As the San Diego Opera placed controversial CEO Ian Campbell and his ex-wife Ann Spira Campbell on administrative leave on Friday, Acting Board President Carol Lazier said the organization must raise $1 million over the next three weeks or run the risk of shutting down.
Lazier will discuss the opera's financial situation -- including possible plans for the 2015 season, if enough funds are raised -- at a meeting at 9 a.m. on Monday open to all members, followed by a meeting of the Board of Directors, which has shrunk sharply since the angry resignation of former president Karen Cohn.
Lazier says despite the opera's financial problems, its previously planned 2015 lineup -- which included such traditional fare as "La Boheme," "Don Giovanni" and "Tannhauser" along with the crowd-pleasing "Nixon in China" -- could be left "mostly intact," after implementing new business strategies, cutting costs and finding new stage venues and more innovative ways of presenting the performances.
But all that depends on whether the opera can raise $1 million by May 19, the deadline that the board has set for beginning to sell off assets and preparing for dissolution if it can find no viable way of moving forward.
This is usually the opera's peak season for collecting contributions. But after Cohn and Campbell last month spearheaded a drive to shut down the opera, contributions to the opera dried up and the organization's fundraising efforts came to a standstill.
Lazier -- who recently donated $1 million to help the opera develop a feasible business plan -- seemed optimistic that a large group of donors could pull together a similar amount over the next three weeks.
“The public support for San Diego Opera’s future has been overwhelming,” she said. “People could not accept their beloved opera was disappearing and took to the streets in protest."
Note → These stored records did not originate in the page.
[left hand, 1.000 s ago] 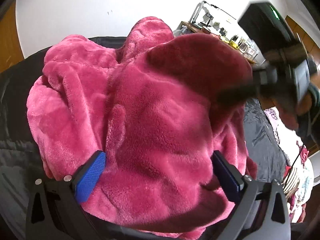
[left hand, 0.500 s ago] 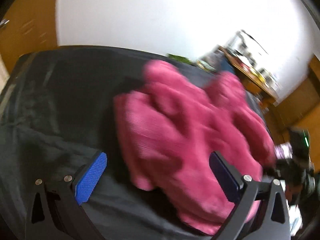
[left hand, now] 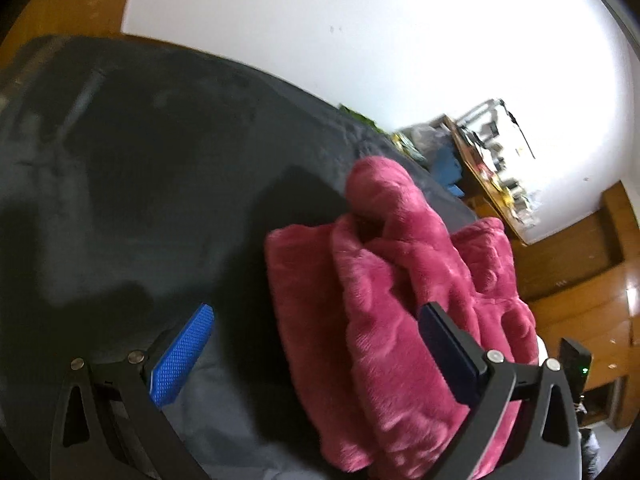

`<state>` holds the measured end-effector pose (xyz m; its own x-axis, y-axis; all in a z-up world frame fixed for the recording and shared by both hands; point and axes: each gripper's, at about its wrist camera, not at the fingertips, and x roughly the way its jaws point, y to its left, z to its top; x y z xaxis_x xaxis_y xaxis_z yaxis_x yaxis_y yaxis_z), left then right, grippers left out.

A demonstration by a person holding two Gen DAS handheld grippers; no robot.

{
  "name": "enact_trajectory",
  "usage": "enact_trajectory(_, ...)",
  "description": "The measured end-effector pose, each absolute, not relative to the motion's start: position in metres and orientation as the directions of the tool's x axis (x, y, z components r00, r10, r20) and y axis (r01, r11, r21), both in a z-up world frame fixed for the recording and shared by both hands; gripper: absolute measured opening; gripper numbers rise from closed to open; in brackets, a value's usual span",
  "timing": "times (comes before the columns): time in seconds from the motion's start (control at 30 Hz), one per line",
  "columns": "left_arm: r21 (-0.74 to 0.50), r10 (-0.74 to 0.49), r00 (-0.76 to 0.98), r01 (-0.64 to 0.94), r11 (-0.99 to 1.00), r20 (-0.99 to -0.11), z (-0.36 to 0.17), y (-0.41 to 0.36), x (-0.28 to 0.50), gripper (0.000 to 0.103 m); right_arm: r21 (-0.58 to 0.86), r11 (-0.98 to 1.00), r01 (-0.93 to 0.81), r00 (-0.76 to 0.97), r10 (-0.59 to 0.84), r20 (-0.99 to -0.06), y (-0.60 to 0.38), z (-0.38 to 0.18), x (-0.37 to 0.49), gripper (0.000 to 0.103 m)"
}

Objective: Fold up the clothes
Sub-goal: 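Grasp the pink fleece edge with the right gripper, then grasp another fleece edge with the left gripper while the right gripper holds its edge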

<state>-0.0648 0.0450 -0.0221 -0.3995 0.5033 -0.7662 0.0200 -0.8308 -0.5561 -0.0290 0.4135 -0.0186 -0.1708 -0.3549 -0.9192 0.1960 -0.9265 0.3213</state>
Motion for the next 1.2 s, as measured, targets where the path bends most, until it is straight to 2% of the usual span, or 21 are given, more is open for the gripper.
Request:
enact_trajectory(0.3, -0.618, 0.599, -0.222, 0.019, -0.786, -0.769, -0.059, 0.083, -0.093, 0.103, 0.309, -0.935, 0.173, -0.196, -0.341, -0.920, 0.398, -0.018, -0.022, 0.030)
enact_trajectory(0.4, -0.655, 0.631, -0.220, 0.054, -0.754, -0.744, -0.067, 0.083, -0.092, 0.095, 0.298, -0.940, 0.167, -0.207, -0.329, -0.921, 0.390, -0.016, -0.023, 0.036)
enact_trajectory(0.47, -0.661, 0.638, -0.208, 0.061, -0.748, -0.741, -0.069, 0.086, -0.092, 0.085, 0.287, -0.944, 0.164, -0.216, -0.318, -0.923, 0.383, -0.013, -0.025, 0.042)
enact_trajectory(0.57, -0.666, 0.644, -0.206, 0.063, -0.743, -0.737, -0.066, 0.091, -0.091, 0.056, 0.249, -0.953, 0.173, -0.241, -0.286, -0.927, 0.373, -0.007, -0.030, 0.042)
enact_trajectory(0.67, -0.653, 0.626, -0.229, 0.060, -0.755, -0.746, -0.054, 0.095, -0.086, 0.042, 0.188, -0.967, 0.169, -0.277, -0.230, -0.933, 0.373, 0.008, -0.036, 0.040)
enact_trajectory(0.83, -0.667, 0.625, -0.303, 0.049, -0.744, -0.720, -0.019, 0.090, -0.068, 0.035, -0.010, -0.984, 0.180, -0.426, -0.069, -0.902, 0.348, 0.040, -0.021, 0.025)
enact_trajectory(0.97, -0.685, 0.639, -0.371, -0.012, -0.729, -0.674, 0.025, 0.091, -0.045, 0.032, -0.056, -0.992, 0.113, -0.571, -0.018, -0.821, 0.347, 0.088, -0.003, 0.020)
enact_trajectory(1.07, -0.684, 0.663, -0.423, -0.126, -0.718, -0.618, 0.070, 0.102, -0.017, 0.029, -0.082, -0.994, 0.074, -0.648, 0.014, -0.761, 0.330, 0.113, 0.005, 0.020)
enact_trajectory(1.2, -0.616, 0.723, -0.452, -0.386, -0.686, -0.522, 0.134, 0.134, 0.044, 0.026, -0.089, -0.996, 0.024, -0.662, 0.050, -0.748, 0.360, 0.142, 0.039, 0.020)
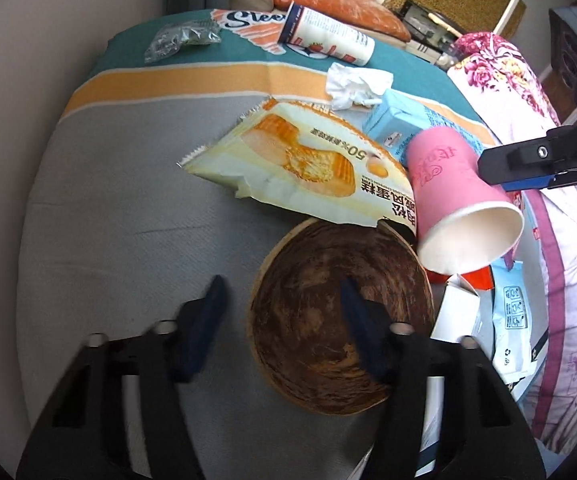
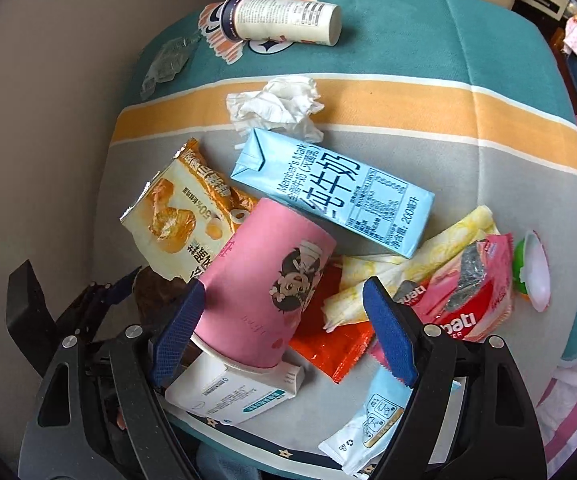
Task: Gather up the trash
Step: 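Grasp the coconut shell with the left gripper while the right gripper grasps the pink cup, then carry the shell and cup over the wastebasket and open both grippers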
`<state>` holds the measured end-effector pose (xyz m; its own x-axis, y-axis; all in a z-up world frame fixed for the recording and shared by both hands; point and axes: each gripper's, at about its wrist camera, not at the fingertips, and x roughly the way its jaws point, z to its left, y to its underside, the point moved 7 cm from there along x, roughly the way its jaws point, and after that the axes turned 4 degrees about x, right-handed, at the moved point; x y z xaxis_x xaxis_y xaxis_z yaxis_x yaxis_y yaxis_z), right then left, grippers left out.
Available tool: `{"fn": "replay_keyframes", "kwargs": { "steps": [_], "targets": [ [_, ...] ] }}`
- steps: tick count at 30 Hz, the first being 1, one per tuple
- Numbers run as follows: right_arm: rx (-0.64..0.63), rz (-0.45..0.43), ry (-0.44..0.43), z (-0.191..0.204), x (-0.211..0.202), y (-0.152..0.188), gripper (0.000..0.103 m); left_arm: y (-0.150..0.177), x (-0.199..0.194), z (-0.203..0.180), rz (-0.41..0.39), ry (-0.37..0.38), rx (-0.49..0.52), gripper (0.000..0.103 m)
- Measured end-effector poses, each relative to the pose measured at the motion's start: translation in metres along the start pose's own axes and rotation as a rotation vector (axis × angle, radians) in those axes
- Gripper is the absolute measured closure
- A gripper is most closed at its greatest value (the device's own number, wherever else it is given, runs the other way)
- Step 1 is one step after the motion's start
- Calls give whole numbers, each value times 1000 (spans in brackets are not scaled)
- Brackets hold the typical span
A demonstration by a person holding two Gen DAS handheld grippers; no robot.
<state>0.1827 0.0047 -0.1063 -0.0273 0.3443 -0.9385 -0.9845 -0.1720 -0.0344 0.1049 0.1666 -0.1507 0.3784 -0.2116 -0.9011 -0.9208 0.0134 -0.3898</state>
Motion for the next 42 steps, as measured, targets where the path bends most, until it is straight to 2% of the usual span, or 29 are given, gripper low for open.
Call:
{"fn": "replay_keyframes", "kwargs": {
  "steps": [2, 4, 10, 12, 13, 15, 16, 19, 25, 33, 38, 42],
  "targets": [
    [-5, 15, 2, 2, 5, 2, 26, 1, 1, 0, -11, -16, 8, 71],
    [-2, 24, 0, 3, 11, 3, 26, 0, 1, -2, -12, 4, 5, 72],
    [-7, 33, 26, 4, 26, 0, 26, 0, 2, -4, -14, -2, 4, 71],
    [-19, 24, 14, 7, 28, 1, 37, -1, 2, -5, -23, -14, 9, 71],
    [-25, 14, 17, 9, 28, 1, 37, 0, 1, -5, -28, -20, 6, 71],
    [-50, -9, 29, 12, 24, 3, 39, 1, -2, -4, -44, -31, -7, 80],
    [-57, -20, 32, 12, 21, 4, 40, 1, -6, -3, -55, -28, -19, 88],
    [-64, -60, 28, 11, 9, 5, 40, -1, -18, -3, -83, -14, -39, 94],
    [-61, -136, 15, -1, -20, 10, 40, -9, -42, -13, -130, -61, -25, 95],
    [-41, -238, -6, -22, -59, 16, 40, -29, -86, -25, -231, -112, -12, 95],
    [-9, -310, -16, -45, -87, 20, 40, -51, -101, -43, -271, -91, -6, 95],
    [30, -369, -37, -69, -117, 28, 40, -68, -100, -78, -279, -55, 43, 95]
  ]
}}
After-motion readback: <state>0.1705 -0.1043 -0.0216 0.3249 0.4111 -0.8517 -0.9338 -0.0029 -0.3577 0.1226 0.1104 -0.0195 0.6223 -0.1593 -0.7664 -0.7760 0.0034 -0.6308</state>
Lazier said the fundraising drive "will not only depend on large gifts, but the community’s engagement and support. Every gift is needed: large, small and in between."
The opera has set up an online contribution site on its website, www.sdopera.com, to field the gifts.
That contrasts with the previous leadership, which focused mainly on $1 million-plus donations from wealthy individuals such as Conrad Prebys. Opera America, a nonprofit consulting firm that has been advising Lazier, warns that those big-ticket contributions occur far less often than they once did, meaning that operas have to diversify.
But if donations total less than $1 million by May 19, it could signal there is not enough public support to keep the opera running. If that happens, Lazier said, any donations made before that date would be returned to contributors. That could spell the end of the organization by as soon as June 30, although Lazier is currently working to find other alternatives that would not involve selling off essential assets or total dissolution.
In the meantime, the Campbells will continue to make full pay while on leave. As of the last tax filing in 2012, Ian Campbell was making $508,821, with Ann Spira Campbell earning $282,345.